The topic of women in the paintings and sculpture by Jorge Figueroa has been developed from the postulates neofigurative who revitalized the role of the figure as a basis to expand the conceptual context of modernist painting in the second half of the twentieth century.

Much of the pictorial work of Figueroa has been created in the stand and from forms that are generated from the morphological structure of the female body, according to which the overall composition of the pictorial space emanates as an appendix to the form. So, Jorge Figueroa determined in his work a new property for the female figure humanist, contributing to modern humanism new meaning in a social environment characterized by the repeated use of images.

Using techniques such as oil, acrylic, and watercolor, Jorge Figueroa addresses several aesthetic categories around the perception of women as a central theme and semantic features that determine its nature. Within these categories, the exaltation of the beauty of the female body is the source to introduce the public to their work in living other qualities such as the sublime, fantastic, and even the enigmatic in the hieratic face of women represented.

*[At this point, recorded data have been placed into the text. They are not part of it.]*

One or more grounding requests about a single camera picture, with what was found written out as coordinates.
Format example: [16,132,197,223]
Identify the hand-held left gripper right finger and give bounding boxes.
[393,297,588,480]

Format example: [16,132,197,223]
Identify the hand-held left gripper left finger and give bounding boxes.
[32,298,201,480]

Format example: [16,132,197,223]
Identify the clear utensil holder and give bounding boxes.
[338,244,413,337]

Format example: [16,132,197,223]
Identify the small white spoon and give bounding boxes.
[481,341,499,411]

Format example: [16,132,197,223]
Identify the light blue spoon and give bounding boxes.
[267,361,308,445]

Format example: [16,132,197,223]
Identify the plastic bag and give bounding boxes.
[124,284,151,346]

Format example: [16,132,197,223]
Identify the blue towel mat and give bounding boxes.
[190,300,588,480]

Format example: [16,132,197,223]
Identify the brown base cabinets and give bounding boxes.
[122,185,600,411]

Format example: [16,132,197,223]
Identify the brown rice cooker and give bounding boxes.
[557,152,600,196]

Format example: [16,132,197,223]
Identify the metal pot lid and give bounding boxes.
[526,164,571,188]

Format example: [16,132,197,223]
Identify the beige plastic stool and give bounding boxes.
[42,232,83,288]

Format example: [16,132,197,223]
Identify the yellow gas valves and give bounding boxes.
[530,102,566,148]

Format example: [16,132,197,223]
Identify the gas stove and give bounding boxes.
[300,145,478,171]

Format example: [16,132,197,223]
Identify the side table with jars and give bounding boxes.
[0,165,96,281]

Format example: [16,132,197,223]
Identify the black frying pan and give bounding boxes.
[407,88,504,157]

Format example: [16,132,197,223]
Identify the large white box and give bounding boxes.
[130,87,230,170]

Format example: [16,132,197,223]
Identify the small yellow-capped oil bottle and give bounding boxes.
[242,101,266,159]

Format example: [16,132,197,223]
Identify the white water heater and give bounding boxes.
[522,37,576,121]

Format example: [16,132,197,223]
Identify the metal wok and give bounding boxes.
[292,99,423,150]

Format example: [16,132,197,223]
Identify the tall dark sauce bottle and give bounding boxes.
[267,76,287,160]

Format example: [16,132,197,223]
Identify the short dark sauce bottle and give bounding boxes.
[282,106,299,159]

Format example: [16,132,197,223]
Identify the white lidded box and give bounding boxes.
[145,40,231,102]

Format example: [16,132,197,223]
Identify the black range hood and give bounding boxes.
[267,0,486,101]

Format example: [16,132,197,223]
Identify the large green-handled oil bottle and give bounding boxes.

In his sculptures, mostly carved in wood, the deconstruction of the female form that is born of noble material intrinsic properties of which bring a great richness to the visual of the figures produced, he added the testing of different techniques to operate on pyrography the properties of the wood to emphasize its intervention on the feminine as a denunciation of androcentric thought has determined the status of women in the history of mankind.

=== Muralism ===
The Mexican muralist movement influenced him only in a residual way. Still, Figueroa has murals in various cities of Mexico, which The Science (1997) was executed in one of the walls of the museum project the Science House, located at the city of Atlixco, Puebla. In this museum project, founded as an extension of the Universum Science Museum at UNAM, the Sonoran artist also developed several models with which the audience can interact as part of the educational process that supports the spirit of the House of Science.

The mural Anorexy and Smoking (2004) was made in the walls of the courtyard of the Universidad del Valle de Mexico, on the campus of the City of San Luis Potosí, San Luis Potosí. Due to its ephemeral nature, the work can not be appreciated today, only the preliminary sketches.

In the Information Center of Social and Administrative Sciences, belonging to Law, and Management Accounting Schools of the Universidad Autonóma de San Luis Potosí, there are three murals that are meant to make up the whole memory of mankind. The three-story building houses in each of them a pictorial representation of the history of information and the different ways of collecting, archiving and transmission of it, as well as actors involved in each stage that defined the culture written. The murals are named History of Writing (ground floor), History of the Book (first floor), and the Era of Information Technology (second floor).

For much of his life, Jorge Figueroa Acosta has developed a teaching job in various public and private institutions in several Mexico's cities. For several years he collaborated on the design and supervision of curriculum workshops of Fine Arts, and in 1986 founded the State School of Plastic Arts in San Luis Potosí, which he led from then until 1991 with the aim of offering a program of undergraduate studies in the field of visual arts in that city.

His work has been known in several samples taken since 1962 in Mexico and other countries, and most of his paintings and sculptures are in private collections around the world.

He currently lives in the city of Coatepec, (Veracruz), Mexico, where he continues producing in his workshop.